Dear reader, what we are seeing today is the beginning of a new stage in which the Kingdom aims to move from “licensed and generic manufacturing” to local innovation and development. Global companies are starting to establish production lines, filling and packaging centers inside Saudi Arabia or sign local manufacturing agreements with Saudi firms, taking advantage of the Kingdom’s position as a gateway to a large regional market and of the regulatory and investment incentives designed to make it a regional hub for pharmaceutical manufacturing and biotechnology, especially after His Royal Highness Crown Prince Mohammed bin Salman launched the National Biotechnology Strategy.
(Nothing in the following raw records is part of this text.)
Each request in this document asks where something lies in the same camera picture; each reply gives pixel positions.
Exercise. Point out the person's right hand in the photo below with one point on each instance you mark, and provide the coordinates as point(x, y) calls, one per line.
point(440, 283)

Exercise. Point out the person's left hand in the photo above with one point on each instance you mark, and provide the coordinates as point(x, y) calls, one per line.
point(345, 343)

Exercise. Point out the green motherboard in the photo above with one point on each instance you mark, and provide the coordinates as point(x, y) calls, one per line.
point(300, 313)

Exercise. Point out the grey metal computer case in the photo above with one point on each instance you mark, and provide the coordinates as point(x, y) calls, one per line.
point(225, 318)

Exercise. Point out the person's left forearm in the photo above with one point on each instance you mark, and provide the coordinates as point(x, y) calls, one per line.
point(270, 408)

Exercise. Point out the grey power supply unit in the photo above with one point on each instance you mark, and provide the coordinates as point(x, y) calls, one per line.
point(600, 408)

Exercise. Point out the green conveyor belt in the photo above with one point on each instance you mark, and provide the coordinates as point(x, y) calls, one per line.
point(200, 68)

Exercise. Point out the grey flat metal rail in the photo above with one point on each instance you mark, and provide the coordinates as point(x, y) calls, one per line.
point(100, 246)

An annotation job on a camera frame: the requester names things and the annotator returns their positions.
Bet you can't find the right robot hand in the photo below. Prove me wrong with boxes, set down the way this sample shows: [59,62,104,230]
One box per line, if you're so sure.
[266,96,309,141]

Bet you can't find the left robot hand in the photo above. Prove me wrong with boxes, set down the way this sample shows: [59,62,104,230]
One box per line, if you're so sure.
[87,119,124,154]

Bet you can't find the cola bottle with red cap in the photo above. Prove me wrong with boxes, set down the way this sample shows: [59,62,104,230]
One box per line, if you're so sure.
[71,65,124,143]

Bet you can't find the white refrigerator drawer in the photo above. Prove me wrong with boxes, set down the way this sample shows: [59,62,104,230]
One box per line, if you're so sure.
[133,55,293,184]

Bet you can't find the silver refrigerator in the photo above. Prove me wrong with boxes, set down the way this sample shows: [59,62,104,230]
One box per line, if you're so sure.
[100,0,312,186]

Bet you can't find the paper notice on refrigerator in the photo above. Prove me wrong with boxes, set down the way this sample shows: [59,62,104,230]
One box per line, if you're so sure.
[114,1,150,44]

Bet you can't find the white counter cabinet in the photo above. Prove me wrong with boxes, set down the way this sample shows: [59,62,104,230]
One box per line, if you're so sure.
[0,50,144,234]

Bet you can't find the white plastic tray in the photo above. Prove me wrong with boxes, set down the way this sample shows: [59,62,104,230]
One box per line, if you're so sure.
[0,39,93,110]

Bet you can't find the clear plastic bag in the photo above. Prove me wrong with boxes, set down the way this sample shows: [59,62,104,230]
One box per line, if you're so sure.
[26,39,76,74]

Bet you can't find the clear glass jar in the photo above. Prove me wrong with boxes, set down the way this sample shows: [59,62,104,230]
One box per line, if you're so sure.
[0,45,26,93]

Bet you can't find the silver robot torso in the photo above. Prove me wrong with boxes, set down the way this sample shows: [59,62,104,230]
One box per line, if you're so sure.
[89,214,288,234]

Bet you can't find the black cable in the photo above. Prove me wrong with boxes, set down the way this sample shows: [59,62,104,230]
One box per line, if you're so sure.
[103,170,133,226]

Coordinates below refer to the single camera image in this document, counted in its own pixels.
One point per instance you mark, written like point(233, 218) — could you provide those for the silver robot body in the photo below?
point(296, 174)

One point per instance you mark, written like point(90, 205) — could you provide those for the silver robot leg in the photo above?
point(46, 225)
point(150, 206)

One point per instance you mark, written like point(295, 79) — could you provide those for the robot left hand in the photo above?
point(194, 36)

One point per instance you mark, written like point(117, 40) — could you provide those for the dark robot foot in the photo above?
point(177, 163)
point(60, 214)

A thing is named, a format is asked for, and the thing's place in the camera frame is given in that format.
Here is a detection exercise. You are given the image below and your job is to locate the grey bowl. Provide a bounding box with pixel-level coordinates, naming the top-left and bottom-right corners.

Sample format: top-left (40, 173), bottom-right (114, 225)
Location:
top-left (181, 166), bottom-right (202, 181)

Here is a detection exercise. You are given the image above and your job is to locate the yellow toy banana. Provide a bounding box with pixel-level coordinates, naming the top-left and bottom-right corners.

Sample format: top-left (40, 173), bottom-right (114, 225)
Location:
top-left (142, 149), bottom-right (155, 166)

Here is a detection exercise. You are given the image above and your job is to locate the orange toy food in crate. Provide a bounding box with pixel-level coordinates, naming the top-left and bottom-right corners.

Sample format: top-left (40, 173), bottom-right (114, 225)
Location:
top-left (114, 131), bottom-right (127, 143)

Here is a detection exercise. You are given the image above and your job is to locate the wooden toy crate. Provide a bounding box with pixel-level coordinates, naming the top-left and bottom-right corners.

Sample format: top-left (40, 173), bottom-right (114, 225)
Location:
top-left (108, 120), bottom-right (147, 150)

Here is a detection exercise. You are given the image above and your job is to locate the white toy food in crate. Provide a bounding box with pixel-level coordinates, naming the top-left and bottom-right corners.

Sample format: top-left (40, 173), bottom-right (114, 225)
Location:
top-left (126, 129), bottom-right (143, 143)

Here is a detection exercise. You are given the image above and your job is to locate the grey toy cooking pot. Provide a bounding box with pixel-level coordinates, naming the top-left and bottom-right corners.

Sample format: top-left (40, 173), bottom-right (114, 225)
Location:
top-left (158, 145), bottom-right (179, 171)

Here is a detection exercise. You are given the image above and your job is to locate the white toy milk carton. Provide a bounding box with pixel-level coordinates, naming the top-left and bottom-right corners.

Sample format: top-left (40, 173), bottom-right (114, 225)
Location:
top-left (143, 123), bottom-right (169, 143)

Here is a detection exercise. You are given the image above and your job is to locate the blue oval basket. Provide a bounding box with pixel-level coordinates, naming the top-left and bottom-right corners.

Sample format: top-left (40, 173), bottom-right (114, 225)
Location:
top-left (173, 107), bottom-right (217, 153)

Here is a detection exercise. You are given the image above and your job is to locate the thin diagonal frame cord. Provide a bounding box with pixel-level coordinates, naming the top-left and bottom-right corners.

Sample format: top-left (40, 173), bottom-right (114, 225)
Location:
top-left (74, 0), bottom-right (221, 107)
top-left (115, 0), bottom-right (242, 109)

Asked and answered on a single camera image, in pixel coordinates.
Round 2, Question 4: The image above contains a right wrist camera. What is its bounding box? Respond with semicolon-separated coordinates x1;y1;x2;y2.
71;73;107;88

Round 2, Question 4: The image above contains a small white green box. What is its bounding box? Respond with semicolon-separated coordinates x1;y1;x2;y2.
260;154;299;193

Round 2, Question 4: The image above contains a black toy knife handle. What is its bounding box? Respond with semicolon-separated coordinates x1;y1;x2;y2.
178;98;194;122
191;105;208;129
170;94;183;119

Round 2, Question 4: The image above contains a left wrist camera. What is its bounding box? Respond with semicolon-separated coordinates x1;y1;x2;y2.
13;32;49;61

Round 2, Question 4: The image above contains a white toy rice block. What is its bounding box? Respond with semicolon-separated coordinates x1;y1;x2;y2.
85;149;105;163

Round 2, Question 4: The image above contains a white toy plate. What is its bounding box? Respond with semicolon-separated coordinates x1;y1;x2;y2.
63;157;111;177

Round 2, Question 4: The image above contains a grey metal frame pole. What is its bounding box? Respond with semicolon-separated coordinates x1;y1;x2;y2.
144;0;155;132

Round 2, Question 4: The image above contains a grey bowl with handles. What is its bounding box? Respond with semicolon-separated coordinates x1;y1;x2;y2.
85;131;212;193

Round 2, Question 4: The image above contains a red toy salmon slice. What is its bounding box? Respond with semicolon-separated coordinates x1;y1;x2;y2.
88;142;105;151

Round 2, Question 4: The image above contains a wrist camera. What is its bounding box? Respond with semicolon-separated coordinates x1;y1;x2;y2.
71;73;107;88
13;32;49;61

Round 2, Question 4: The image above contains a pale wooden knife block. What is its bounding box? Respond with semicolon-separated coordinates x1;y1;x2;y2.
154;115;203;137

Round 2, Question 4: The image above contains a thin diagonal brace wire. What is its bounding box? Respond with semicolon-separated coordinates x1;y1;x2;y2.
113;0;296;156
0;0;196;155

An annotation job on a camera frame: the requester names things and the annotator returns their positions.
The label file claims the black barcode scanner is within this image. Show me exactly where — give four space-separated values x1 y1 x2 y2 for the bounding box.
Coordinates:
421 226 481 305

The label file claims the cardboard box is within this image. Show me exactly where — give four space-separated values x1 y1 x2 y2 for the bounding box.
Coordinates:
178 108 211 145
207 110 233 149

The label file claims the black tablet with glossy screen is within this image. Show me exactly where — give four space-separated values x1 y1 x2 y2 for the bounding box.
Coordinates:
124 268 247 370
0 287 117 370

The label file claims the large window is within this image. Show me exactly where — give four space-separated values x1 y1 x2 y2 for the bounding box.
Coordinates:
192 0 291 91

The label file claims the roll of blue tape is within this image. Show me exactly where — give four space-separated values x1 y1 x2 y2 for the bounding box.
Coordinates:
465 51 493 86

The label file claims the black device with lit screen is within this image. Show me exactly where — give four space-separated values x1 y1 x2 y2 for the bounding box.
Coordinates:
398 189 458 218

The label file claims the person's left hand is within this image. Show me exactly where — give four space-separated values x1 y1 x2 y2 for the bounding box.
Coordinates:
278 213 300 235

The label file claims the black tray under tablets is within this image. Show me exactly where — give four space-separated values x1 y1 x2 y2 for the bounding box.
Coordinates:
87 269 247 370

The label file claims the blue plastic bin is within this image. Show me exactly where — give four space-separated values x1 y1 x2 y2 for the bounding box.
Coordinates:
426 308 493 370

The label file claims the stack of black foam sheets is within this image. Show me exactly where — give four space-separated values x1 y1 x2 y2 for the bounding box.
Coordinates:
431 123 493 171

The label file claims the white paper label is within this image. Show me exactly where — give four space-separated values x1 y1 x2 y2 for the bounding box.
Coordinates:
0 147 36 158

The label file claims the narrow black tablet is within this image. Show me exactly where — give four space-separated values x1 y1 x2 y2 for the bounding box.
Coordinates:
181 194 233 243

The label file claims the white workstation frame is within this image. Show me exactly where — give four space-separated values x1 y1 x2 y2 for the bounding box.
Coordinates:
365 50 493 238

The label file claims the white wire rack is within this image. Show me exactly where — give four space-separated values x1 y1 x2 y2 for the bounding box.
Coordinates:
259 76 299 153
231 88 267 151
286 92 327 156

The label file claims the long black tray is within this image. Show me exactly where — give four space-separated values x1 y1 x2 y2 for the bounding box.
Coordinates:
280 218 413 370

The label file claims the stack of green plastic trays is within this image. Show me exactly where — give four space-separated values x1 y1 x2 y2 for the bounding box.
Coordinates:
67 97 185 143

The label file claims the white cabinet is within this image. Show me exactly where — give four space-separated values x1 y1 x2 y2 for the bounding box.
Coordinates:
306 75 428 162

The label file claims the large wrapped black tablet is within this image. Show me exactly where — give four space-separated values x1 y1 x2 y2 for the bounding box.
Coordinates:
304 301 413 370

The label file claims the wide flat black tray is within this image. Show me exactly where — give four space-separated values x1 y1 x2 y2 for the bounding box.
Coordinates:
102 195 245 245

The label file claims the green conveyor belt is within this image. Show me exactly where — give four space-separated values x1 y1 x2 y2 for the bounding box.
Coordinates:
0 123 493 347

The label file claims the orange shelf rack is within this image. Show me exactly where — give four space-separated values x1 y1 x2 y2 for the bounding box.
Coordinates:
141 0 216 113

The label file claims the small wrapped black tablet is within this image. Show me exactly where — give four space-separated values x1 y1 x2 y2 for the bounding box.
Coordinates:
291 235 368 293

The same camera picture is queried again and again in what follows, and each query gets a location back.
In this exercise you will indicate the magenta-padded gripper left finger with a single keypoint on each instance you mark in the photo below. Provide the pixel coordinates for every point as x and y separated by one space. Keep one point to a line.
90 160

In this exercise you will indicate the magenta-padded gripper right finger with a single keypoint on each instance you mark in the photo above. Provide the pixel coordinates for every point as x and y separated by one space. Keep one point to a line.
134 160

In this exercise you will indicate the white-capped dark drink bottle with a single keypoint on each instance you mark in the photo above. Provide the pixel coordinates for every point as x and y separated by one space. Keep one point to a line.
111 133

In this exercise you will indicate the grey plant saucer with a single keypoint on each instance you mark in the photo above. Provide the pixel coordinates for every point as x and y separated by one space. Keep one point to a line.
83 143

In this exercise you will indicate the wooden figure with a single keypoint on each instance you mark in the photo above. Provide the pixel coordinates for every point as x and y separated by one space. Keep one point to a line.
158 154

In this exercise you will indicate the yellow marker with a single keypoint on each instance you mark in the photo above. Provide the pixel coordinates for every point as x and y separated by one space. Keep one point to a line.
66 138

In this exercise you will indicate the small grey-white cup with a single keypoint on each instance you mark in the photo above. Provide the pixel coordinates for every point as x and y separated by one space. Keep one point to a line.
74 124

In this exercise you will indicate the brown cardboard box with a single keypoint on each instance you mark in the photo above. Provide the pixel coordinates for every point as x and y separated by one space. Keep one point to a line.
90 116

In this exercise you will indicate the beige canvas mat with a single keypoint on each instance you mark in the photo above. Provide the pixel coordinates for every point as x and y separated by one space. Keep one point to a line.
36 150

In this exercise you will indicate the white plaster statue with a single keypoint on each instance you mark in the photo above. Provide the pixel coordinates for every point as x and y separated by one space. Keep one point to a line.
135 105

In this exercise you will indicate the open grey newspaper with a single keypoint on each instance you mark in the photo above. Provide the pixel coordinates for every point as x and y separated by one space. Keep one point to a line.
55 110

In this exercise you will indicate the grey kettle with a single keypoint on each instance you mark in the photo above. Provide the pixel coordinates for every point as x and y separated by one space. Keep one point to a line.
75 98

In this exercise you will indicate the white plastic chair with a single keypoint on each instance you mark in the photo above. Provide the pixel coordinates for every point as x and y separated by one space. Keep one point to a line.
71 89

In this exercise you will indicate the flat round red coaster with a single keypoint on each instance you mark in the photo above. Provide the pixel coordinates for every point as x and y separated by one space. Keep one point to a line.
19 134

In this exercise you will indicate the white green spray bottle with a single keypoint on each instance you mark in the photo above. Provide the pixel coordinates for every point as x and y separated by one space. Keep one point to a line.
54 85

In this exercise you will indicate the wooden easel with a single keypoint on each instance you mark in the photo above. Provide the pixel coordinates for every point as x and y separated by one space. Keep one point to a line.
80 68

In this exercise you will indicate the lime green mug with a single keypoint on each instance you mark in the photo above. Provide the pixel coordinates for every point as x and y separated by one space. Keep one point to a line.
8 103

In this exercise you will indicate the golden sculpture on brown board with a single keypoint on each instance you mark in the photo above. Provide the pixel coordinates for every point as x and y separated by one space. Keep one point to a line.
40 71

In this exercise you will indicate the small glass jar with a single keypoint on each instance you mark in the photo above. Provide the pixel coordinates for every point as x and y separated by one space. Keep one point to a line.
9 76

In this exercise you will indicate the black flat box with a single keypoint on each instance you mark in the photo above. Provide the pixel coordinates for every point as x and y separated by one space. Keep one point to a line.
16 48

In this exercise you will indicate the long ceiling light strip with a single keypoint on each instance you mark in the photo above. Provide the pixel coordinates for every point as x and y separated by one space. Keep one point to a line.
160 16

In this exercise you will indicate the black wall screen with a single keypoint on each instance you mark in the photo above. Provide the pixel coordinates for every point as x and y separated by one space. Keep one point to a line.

At the same time, major healthcare players such as Tamer Group, which began with a single pharmacy almost a century ago, are now expanding into manufacturing and investing in research and development. This is a clear sign that the market has matured and that all parts of the value chain, importing, distribution, manufacturing, and exporting, are becoming more integrated.


Of course, challenges still exist, especially in the area of locally originated innovative medicines and in the level of R&D spending. But the size of the local market, the strategic location of the Kingdom, and the clear national direction toward supporting high-value industries all give Saudi pharma a historic opportunity: not only to remain the largest medicines market in the region, but also to become a source of new treatments developed in its own labs and universities. In other words, the story of the pharmaceutical industry in Saudi Arabia is still being written, and the next chapters may well be about Saudi-made innovations reaching patients across the world.